後でわかったのはその窓の先に井戸があって、昔そこで女の子が死んでたってこと。


『電車で俺の肩にもたれているモノ』

昨日、ちょっと早めに帰れたのでゆっくり帰ろうと普段乗らない普通電車に乗った。
座れるかなと期待したのだが車内はそこそこに混んでいて、立っている人もちらほらいた。
こりゃ座れないなーと思って横を向いたら、端っこの席がぽつんと空いていた。
車椅子用のスペースがあって狭いけど、三人ぐらいは普通に座れそうな席だった。
でもそこには女の子一人しか座ってなかった。立っている人もいるのに、だ。
まぁ誰かが座ってて降りた直後なんだろう、と納得して俺はその子の隣に座った。
女の子は高校~大学ぐらい。眼鏡かけてて格好はごく普通。何やら携帯ゲームに熱中していた。
その子が危ない子だから空いてるのかなぁとも考えたけど、俺が隣に座っても気にしていないようだった。
その後一駅経っても特に何もなかったので疲れもあり、俺はうつらうつらと眠り始めた。
どれぐらい経っただろうか。

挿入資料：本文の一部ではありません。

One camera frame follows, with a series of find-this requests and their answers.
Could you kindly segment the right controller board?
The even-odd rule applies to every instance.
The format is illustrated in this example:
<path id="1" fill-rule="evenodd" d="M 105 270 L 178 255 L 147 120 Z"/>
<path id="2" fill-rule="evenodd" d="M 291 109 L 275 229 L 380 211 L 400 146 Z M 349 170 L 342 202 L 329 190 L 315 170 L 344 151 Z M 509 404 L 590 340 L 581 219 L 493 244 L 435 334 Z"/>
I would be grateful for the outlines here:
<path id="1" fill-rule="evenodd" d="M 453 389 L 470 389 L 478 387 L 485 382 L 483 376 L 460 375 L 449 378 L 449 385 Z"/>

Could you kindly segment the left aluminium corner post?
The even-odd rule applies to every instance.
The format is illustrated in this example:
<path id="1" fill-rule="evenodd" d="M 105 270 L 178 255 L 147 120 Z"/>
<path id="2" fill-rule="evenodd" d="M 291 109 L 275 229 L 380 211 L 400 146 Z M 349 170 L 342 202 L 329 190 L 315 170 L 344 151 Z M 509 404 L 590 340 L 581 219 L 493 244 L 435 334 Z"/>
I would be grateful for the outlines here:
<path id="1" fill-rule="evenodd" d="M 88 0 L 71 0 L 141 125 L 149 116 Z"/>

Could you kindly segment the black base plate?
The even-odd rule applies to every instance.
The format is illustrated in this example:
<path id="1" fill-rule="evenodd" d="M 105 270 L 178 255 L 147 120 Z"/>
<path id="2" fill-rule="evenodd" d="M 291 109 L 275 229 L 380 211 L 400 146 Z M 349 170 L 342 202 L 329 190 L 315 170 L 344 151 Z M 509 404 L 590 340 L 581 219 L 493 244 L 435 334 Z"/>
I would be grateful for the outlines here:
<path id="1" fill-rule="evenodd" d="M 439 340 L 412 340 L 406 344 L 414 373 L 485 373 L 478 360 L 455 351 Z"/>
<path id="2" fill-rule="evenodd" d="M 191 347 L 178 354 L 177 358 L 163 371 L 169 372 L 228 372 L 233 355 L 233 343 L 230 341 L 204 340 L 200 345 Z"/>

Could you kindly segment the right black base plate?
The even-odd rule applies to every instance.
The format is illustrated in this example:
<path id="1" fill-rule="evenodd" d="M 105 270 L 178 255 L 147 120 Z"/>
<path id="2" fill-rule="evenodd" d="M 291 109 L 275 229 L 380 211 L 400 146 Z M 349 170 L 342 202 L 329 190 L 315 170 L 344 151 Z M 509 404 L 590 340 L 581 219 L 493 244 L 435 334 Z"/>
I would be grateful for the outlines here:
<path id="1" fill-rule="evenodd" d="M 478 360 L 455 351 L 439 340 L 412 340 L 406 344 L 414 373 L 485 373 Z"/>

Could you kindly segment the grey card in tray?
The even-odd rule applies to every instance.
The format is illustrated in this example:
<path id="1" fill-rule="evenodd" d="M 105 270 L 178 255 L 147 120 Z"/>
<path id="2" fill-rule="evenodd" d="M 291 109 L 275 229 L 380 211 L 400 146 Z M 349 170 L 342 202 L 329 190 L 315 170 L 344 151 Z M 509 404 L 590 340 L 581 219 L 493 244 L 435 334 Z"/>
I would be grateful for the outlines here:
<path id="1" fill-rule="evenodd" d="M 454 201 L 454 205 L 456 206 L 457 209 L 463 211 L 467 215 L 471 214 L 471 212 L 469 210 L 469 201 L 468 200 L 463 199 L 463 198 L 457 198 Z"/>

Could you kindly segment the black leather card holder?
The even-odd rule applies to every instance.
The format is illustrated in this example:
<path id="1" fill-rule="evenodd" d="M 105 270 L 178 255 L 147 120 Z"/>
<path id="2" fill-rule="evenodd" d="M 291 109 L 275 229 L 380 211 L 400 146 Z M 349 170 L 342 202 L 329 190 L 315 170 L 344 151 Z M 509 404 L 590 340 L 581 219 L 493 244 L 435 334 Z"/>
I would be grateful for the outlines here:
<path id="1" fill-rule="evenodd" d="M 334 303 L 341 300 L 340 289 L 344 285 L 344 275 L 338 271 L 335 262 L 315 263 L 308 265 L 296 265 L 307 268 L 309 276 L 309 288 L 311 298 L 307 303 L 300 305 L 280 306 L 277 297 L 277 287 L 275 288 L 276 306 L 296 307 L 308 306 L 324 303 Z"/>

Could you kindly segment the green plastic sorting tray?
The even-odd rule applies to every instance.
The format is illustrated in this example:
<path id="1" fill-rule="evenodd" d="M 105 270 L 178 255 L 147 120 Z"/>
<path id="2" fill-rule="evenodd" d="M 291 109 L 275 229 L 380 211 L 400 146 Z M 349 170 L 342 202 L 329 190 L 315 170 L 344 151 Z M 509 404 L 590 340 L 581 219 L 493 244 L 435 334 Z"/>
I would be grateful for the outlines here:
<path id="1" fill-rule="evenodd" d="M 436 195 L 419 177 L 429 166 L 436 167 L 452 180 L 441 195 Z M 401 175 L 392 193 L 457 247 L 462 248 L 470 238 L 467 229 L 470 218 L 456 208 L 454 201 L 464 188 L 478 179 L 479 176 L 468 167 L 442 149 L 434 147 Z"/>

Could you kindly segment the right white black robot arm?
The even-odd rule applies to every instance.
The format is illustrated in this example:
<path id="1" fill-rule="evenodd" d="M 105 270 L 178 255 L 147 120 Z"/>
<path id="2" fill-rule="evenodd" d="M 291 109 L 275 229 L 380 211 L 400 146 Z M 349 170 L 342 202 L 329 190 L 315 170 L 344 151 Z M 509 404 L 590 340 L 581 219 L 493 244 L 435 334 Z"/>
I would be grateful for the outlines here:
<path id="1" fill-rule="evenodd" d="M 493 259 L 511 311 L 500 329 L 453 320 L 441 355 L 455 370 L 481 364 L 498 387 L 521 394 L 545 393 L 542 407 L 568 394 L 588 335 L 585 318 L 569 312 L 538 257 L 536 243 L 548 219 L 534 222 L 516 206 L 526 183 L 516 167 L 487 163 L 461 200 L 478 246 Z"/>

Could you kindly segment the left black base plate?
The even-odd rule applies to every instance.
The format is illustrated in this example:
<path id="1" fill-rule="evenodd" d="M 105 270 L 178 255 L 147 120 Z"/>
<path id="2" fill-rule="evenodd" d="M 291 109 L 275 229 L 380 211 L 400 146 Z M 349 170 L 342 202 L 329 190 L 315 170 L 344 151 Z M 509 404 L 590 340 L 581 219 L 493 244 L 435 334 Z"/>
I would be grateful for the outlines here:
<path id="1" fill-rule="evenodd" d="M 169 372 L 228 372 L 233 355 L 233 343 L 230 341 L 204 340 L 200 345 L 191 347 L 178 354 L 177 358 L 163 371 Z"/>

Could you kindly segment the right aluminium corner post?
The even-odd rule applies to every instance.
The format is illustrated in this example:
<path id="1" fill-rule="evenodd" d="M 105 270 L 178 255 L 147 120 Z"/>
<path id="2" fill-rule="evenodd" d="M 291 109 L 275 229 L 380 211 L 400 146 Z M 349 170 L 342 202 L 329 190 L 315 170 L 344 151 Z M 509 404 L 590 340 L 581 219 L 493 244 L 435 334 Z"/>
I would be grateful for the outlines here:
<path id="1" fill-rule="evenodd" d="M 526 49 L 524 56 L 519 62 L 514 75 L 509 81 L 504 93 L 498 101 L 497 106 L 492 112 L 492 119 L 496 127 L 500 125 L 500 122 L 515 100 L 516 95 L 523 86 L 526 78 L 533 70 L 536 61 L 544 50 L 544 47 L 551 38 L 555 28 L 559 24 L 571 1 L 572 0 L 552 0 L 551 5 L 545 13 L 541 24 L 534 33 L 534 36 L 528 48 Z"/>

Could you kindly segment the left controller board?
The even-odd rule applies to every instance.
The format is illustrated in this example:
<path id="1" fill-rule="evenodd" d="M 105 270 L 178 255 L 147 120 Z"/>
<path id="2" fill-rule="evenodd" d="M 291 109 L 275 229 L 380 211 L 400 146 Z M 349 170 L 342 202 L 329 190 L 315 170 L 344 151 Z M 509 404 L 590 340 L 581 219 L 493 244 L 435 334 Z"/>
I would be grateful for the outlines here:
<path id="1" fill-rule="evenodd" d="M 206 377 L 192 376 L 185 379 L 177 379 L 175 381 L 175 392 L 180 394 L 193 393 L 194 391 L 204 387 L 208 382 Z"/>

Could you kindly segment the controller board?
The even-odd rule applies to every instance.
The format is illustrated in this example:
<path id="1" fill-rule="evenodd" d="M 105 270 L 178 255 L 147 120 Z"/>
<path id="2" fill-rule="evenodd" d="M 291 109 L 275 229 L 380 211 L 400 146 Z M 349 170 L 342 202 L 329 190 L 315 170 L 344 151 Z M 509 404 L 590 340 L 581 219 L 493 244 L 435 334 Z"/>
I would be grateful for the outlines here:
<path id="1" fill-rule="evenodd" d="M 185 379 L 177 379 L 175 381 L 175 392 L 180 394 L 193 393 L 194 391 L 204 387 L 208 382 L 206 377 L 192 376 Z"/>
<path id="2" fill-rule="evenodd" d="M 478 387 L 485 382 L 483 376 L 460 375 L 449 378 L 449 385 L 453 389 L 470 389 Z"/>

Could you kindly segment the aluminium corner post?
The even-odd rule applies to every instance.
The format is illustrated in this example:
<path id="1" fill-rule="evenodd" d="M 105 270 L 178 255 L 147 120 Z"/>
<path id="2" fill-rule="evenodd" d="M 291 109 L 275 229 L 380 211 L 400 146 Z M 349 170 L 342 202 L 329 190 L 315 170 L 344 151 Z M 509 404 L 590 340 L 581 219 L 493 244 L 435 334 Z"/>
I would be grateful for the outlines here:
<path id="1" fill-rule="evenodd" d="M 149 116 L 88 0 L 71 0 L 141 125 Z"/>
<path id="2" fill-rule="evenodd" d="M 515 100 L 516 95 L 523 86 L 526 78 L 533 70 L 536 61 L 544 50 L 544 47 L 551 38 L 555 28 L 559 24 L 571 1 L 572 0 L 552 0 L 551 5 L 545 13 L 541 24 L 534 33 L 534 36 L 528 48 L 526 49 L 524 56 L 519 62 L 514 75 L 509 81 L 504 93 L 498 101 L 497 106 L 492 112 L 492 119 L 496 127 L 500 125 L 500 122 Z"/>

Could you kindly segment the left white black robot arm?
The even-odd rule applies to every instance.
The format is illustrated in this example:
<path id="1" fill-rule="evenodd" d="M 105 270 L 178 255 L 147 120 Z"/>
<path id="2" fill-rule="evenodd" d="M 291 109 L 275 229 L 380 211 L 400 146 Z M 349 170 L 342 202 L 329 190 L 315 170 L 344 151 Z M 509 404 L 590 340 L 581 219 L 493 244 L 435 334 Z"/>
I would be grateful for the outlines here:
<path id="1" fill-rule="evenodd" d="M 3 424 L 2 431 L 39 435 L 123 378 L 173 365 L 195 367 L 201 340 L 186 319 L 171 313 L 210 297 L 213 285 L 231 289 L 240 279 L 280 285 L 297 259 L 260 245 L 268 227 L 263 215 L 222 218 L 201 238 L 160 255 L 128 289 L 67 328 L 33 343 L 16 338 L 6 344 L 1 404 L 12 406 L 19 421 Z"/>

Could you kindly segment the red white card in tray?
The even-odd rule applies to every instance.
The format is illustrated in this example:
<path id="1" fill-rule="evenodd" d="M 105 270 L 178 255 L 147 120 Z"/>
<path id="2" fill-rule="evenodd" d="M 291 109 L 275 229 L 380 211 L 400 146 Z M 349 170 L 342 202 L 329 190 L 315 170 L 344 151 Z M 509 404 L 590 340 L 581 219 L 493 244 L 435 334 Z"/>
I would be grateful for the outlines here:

俺は右肩に重みを感じて目を開けた。
あの女の子が寝ちゃったのかなぁ、なんて思って横目で見たら、視界には前傾姿勢でゲームを続けてるあの子。
あれ、じゃあ俺の肩の重みは何?

恐る恐る振り向いた先に、髪の毛をざんばらに乱した女がいて、俺の肩を掴んでた。

俺は慌てて振り解こうとしたけど、何故は身体が動かない。
もうパニック状態で慌てる俺をその女はじぃーっと見つめてた。
俺は隣の女の子に気付いてもらおうと思って何とか身体を動かそうとして――気付いた。
その女は、女の子の背に乗って俺を掴んでいる事に。

そして女の子の背中には女以外の得体の知れないモノがべったりへばりついていることに。